Effective Java. Clonable interface

I read Effective Java book and don't understand one paragraph where explained Clonable interface. Can someone explain me this paragraph:

...programmers assume that if they extend a class and invoke super.clone from the subclass, the returned object will be an instance of the subclass. The only way a superclass can provide this functionality is to return an object obtained by calling super.clone. If a clone method returns an object created by a constructor, it will have the wrong class.

Thanks.

Upvotes: 1

Views: 2379

Answers (3)

astrovisitor
astrovisitor

Reputation: 21

I don't agree with @corsiKa's answer. since Java5.0. Java supports covariant return type therefore, the correct implementation for clone() should be:

class Sheep implements Cloneable {

    Sheep(String name)...

    public Sheep clone() {
        return new Sheep(this.name);
    }
}

class WoolySheep extends Sheep {

    public WoolySheep clone() {
        return super.clone(); // compile time error, Type miss match.
    }
}

Also the suggested alternative copy constructor does not support polymorphism. consider following example (which copy constructor can't do):

interface Animal implements Cloneable {
  String whatAreYou()
}

class Cat implements Animal {
  String whatAreYou() {
    return "I am a cat";
  }
  Cat clone() {
    return new Cat();
  }
}

class Dog implements Animal{
  String whatAreYou() {
    return "I am a dog";
  }
  Dog clone() {
    return new Dog();
  }
}

class Lib {
  Animal cloneAnimal(Animal animal) {
    return animal.clone();
  }
}

Upvotes: 2

corsiKa
corsiKa

Reputation: 82599

I should note to begin with that clone in and of itself is broken, and that a copy constructor, like Sheep(Sheep cloneMe) is a far more elegant idiom than clone, considering the Cloneable contract is very weak. You probably already know this, since you're reading the book, but it's worth putting in here.

Anyway, to answer the question:

Object.clone() will create an object of the same type as the object it was called on. For this reason, it is strongly encouraged to "cascade" up to Object for getting the result you plan to return. If someone decides to not follow this convention, you will end up with an object of the type of the class that broke the convention, which will cause a multitude of problems.

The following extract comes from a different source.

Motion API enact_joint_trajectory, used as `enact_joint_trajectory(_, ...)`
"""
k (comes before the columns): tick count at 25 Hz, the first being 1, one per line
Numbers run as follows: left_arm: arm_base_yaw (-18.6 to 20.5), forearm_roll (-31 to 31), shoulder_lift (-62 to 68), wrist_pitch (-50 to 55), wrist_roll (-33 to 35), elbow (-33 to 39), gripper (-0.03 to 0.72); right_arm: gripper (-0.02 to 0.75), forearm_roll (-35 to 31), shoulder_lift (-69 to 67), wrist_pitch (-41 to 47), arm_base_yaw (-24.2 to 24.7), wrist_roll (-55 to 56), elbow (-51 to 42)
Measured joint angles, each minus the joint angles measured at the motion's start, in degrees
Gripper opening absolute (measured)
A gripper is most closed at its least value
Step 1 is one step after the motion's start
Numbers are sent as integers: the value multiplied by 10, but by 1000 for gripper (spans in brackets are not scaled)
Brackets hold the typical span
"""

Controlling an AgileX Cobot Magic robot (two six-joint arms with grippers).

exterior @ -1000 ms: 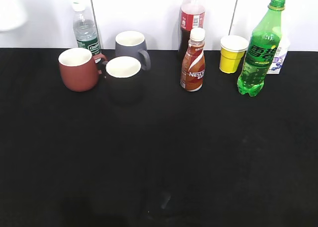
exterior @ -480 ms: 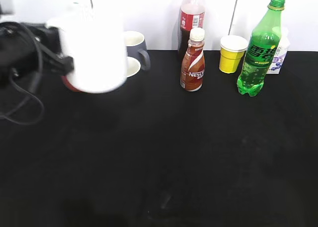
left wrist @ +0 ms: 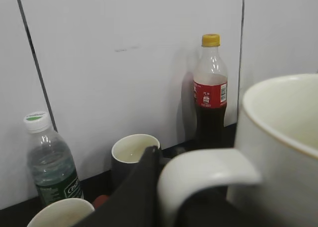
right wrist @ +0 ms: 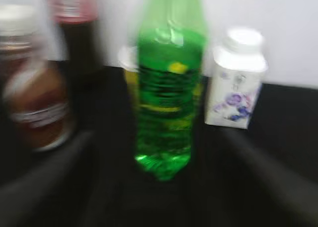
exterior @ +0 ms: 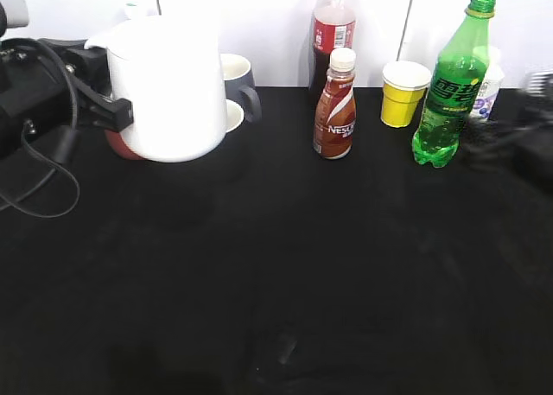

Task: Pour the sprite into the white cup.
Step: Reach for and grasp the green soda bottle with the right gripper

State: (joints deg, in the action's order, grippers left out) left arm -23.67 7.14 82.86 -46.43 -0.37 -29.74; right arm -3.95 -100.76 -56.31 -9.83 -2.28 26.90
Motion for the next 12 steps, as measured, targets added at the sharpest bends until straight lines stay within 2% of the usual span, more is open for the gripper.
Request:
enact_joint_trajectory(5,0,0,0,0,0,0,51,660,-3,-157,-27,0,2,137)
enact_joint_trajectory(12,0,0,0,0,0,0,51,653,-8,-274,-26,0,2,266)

To illustrate I have a class like so

class Sheep implements Cloneable {

    Sheep(String name)...

    public Object clone() {
        return new Sheep(this.name); // bad, doesn't cascade up to Object
    }
}

class WoolySheep extends Sheep {

    public Object clone() {
        return super.clone();
    }
}

Suddenly, if I do

WoolySheep dolly = new WoolySheep("Dolly");
WoolySheep clone = (WoolySheep)(dolly.clone()); // error

I'll get an exception because what I get back from dolly.clone() is a Sheep, not a WoolySheep.

Upvotes: 6

OrangeDog
OrangeDog

Reputation: 38835

class A {
    protected Object clone() {
        return new A();
    }
}

class B extends A implements Cloneable {
    public Object clone() {
        return super.clone();
    }
}

Here, A has an invalid implementation of clone because this will throw an exception:

B obj = (B)(new B()).clone();

Instead, A.clone() must call super.clone() instead of a constructor. Object.clone() will then generate a new object of the run-time type instead of the compile-time type.

Any fields are then cloned onto this new object. It wpould be tempting to use a constructor if you already have one that initialises all your fields (like a copy-constructor), but that will result in incorrect behaviour for any subclasses.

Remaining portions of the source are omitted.